**Exercise brief**: In the records below, find the line that contains "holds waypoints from" and the line that contains "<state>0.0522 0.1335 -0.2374", then retype exactly those two lines and every line between them.

(Extracted data entries)
....................

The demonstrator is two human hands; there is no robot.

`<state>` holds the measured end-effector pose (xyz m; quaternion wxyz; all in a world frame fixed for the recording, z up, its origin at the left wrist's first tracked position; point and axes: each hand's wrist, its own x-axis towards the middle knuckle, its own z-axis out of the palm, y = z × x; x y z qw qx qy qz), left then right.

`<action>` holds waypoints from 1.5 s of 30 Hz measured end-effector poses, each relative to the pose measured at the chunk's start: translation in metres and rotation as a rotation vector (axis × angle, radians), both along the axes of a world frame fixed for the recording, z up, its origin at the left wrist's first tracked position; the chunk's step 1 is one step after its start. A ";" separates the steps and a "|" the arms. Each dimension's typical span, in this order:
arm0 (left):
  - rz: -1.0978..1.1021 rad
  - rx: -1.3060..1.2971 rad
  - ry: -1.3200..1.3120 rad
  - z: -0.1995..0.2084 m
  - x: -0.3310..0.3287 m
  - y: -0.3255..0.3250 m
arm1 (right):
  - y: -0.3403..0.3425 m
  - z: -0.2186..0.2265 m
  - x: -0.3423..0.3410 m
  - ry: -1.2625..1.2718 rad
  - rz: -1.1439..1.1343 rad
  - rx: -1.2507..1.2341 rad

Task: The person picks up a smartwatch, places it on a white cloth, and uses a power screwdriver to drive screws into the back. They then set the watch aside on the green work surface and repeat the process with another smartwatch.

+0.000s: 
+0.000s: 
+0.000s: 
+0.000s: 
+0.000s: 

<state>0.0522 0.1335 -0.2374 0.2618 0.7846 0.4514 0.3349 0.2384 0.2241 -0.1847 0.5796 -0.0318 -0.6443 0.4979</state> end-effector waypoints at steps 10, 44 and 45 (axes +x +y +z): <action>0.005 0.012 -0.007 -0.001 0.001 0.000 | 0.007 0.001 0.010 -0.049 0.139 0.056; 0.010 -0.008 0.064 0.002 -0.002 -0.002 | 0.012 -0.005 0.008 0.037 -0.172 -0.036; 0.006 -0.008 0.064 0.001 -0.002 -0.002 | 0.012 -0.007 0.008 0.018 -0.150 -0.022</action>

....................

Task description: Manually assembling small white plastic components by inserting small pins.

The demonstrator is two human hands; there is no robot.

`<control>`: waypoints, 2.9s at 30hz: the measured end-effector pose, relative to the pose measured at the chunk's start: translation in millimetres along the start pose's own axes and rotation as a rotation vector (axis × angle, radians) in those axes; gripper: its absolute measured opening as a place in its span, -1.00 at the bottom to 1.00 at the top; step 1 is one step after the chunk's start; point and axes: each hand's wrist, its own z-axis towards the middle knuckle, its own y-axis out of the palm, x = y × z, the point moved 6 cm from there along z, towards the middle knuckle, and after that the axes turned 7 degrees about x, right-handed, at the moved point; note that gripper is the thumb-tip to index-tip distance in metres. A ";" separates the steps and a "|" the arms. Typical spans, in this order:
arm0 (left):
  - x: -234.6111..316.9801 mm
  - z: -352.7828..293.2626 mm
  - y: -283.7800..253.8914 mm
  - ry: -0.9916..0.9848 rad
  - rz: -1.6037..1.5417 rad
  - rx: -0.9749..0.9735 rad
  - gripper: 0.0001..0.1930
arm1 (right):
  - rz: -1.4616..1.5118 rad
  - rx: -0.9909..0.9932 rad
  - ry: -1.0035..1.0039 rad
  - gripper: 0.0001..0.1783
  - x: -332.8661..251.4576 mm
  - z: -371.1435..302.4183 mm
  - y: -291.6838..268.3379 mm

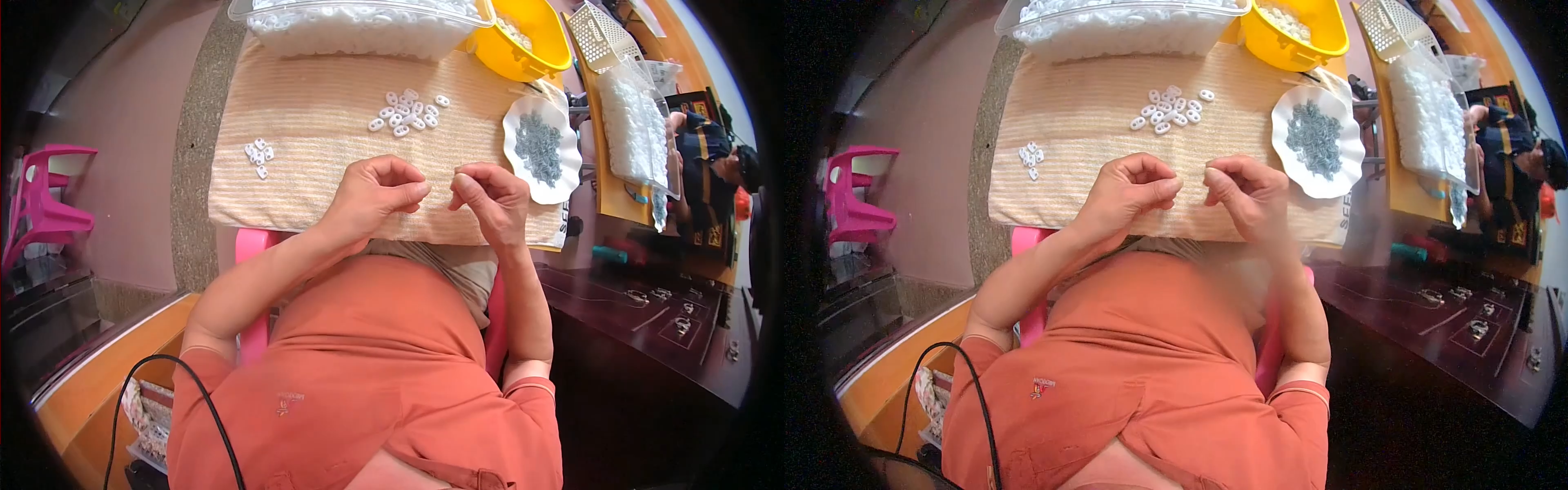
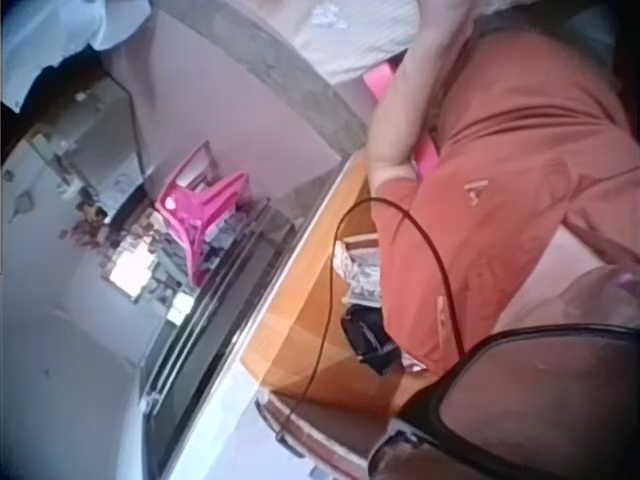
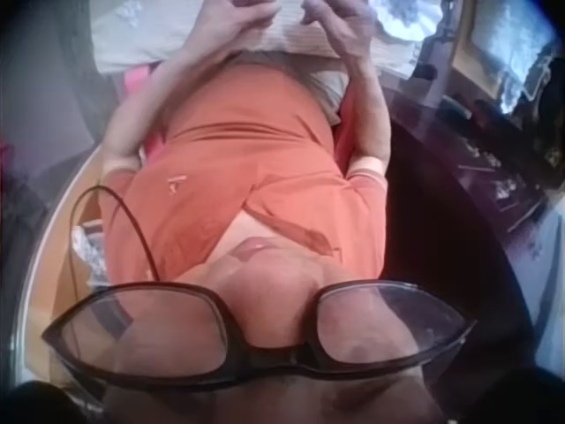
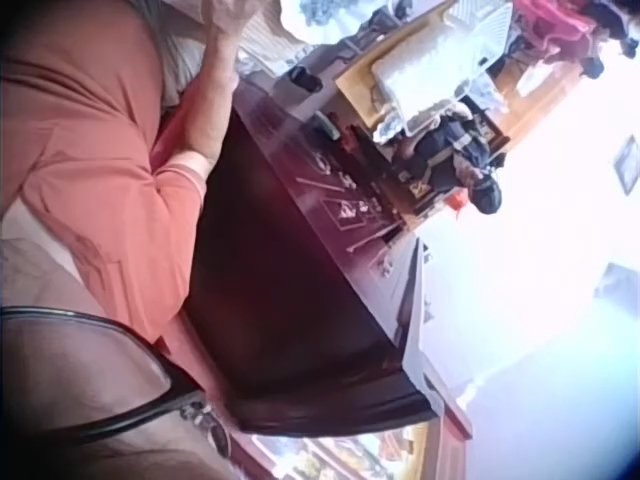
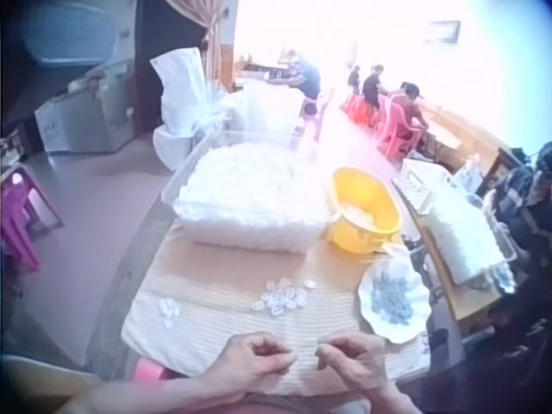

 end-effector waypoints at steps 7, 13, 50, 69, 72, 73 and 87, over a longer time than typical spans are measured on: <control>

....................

**Response to the task**:
`<action>` holds waypoints from 1.5 s of 30 Hz measured end-effector poses, each relative to the pose measured at the chunk's start: translation in metres and rotation as a rotation vector (axis × angle, radians), both along the axes of a world frame fixed for the recording, z up, its origin at the left wrist's first tracked position; the chunk's step 1 is one step after its start. A ";" separates the steps and a "|" the arms. Each dimension's typical span, in this order:
arm0 (left):
  - rz: -1.0978..1.1021 rad
  - rx: -1.3060..1.2971 rad
  - ry: -1.3200..1.3120 rad
  - z: -0.1995..0.2084 m
  - x: -0.3310..0.3287 m
  - y: -0.3255..0.3250 m
arm1 (right):
  - y: -0.3403..0.3425 m
  - z: -0.2186..0.2265 m
  - x: -0.3423..0.3410 m
  - ry: -1.2625..1.2718 rad
  - rz: -1.1439..1.1343 rad
  - rx: -1.2507..1.2341 rad

Task: The person picks up a smartwatch, places it on a white cloth, and uses a power screwdriver to drive screws into the back. They then set the watch aside on the green work surface and repeat the process with another smartwatch.

+0.000s: 
+0.000s: 
+0.000s: 
+0.000s: 
+0.000s: 

<state>0.0522 0.1335 -0.2374 0.2618 0.7846 0.4514 0.3349 0.2384 0.2241 -0.1847 0.5796 -0.0318 -0.6443 0.4979</state> end-effector waypoints at steps 10, 44 and 45 (axes +x +y +z): <action>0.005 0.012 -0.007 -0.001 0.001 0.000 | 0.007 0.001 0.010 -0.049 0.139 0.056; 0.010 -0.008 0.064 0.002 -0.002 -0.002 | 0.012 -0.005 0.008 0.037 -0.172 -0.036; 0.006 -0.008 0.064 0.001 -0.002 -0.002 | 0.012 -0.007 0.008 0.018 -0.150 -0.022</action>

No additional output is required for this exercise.